"I am a ninja."
Though the world, consumed with zombies for the better part of the last decade, knows pretty much everything of the genre, Johnny Martin's Alone tackles the post-apocalyptic experience from a different perspective: isolation.
Tyler Posey stars as Aidan, a lonely surfer who awakens to find that the world has turned into a chaotic mess as most of humanity has transformed into blood-hungry zombies. Confined to his apartment, he must ration food and water, unsure of when he will be able to leave, and even less so that another uninfected human exists on the other side of the door.
The film begins on day forty-two, as a heavily bearded Aidan steps onto a chair, preparing to end his internal suffering. Before we can fully grasp the situation, we venture back to the start of the outbreak. The approach allows us to see the initial events through Aidan's eyes as he is unexpectedly cut off from humanity, forced to adapt with no end in sight.
The situation, to a minor degree, is painfully familiar.
Aidan quickly begins to adjust to his new surroundings, watching the news as he works tirelessly to contact his family. We never fully understand the strong connection he has to them, a disappointment for those who question his lack of friends or acquaintances in his building.
During these moments, Alone excels, utilizing Posey's talents and the mental battle that anyone would face going weeks without human contact. Quickly paced and never dull, Martin keeps events fresh as Aidan begins a video blog. Likely meant to provide an excuse for some dialogue, the blog moments capture a sense of authenticity, one that allows us to connect to our lead protagonist.

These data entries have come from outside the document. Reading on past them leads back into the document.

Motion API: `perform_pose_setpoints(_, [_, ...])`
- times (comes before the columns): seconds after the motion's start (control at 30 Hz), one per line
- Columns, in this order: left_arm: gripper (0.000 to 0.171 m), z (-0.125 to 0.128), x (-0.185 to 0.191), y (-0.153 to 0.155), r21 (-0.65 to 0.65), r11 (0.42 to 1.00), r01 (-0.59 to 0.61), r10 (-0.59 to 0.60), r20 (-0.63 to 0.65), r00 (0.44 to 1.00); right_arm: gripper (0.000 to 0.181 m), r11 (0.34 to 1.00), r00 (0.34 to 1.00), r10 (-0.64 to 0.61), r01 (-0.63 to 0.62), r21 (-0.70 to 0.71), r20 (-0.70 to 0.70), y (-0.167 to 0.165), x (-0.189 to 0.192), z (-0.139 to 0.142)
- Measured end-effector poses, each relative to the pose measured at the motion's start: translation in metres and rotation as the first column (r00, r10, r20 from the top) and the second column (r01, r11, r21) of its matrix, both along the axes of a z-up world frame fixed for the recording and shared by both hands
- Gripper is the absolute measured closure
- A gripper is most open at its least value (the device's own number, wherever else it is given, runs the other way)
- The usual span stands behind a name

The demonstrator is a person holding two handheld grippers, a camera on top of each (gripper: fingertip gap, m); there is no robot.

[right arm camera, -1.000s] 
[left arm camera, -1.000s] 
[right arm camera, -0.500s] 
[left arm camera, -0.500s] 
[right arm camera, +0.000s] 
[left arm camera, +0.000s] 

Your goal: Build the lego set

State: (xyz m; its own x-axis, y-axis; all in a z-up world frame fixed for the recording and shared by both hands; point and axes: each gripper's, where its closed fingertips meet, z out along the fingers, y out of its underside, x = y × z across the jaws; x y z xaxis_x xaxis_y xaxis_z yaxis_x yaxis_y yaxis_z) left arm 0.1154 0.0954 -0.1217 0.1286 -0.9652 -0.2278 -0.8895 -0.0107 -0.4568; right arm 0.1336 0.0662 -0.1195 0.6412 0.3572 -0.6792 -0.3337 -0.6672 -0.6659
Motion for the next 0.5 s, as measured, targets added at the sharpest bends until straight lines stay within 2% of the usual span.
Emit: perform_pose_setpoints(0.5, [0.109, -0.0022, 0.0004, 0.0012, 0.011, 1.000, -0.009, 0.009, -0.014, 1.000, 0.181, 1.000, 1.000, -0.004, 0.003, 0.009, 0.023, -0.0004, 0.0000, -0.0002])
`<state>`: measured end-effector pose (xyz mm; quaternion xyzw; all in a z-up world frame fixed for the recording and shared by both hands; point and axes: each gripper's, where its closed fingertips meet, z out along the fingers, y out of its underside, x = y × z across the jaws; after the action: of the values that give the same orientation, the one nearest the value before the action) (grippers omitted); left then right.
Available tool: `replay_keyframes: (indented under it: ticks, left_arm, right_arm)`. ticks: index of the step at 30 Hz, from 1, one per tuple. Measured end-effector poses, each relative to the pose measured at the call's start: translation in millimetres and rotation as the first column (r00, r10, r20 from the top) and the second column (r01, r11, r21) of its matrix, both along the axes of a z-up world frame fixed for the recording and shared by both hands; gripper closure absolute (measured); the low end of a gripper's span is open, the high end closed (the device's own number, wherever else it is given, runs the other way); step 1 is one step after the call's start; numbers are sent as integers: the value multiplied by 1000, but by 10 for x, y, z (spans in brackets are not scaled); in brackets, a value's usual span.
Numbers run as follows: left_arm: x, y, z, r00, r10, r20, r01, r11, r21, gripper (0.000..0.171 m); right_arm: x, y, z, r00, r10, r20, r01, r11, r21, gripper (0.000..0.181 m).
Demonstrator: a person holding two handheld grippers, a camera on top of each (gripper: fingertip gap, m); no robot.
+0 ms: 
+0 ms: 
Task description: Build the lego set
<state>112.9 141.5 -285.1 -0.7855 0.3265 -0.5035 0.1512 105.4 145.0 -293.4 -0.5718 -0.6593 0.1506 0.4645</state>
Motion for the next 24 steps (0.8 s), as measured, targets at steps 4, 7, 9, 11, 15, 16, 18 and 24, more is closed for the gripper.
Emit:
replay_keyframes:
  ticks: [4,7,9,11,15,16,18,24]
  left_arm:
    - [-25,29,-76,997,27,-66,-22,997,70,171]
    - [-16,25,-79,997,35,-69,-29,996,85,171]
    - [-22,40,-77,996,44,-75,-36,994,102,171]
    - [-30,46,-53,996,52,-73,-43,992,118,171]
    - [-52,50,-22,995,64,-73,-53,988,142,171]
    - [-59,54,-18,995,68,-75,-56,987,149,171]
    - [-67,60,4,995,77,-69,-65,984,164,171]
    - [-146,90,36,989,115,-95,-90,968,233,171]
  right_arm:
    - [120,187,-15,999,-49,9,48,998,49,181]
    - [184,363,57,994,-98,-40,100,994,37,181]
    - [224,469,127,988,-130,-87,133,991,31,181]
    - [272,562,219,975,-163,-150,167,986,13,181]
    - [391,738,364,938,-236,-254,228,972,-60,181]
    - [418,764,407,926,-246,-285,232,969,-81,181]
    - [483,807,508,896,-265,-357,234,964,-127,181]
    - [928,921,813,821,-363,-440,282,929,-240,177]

We can then understand his hardships and frustration better as he works to survive a situation for which he is not prepared.
The Screamers, as they are called, run impatiently in the hallway, seeking a live body for feasting. They occasionally make their way into the apartment, sending chills down your spine as you question Aidan's ability to defend himself. But on that fateful day, as he stands atop the chair, he catches sight of something new - a woman, casually closing her curtains across the alley.
Through a series of charming exchanges and one daring delivery, we discover her name is Eva (Summer Spiro), and she too is alone. Their conversations, rarely audible, add a sense of heart to the story as we begin to see Aidan's personality shine through. After weeks of no human contact, their connection plays out like a high school romance, without the sex and Snapchat filter.
Aside from the characters, Alone does well to create a tone that is mentally demanding. Though we hear and occasionally see the threat, they are rarely the primary focus. The stretches of vulnerability are, admittedly, unrealistic; however, it brings me back to the primary point: Alone is more about surviving yourself than your environment.
The film reaches its apex during a haunting convention between Aidan and Donald Sutherland's Edward. The dialogue is consistently off as you anticipate the worst, never fully knowing where the scene is taking you. Granted, that is the point. However, it, in a weird sense, feels like an entirely different movie as we begin to realize that during any global pandemic, the threat continually changes, weaving in and out of focus as numerous elements share the spotlight, any one of which could be your demise.
Stylistically raw and particular, Alone marks a success for the heavily overplayed apocalyptic sub-genre. It doesn't attempt to revamp the wheel and provides us a different approach to an all too familiar problem. It will be hard to deny that the film isn't a vanity project for Posey, but the man rises to the occasion, creating a character that we hope survives and gets the girl in the end.
*This film is currently available via On-Demand and Digital platforms.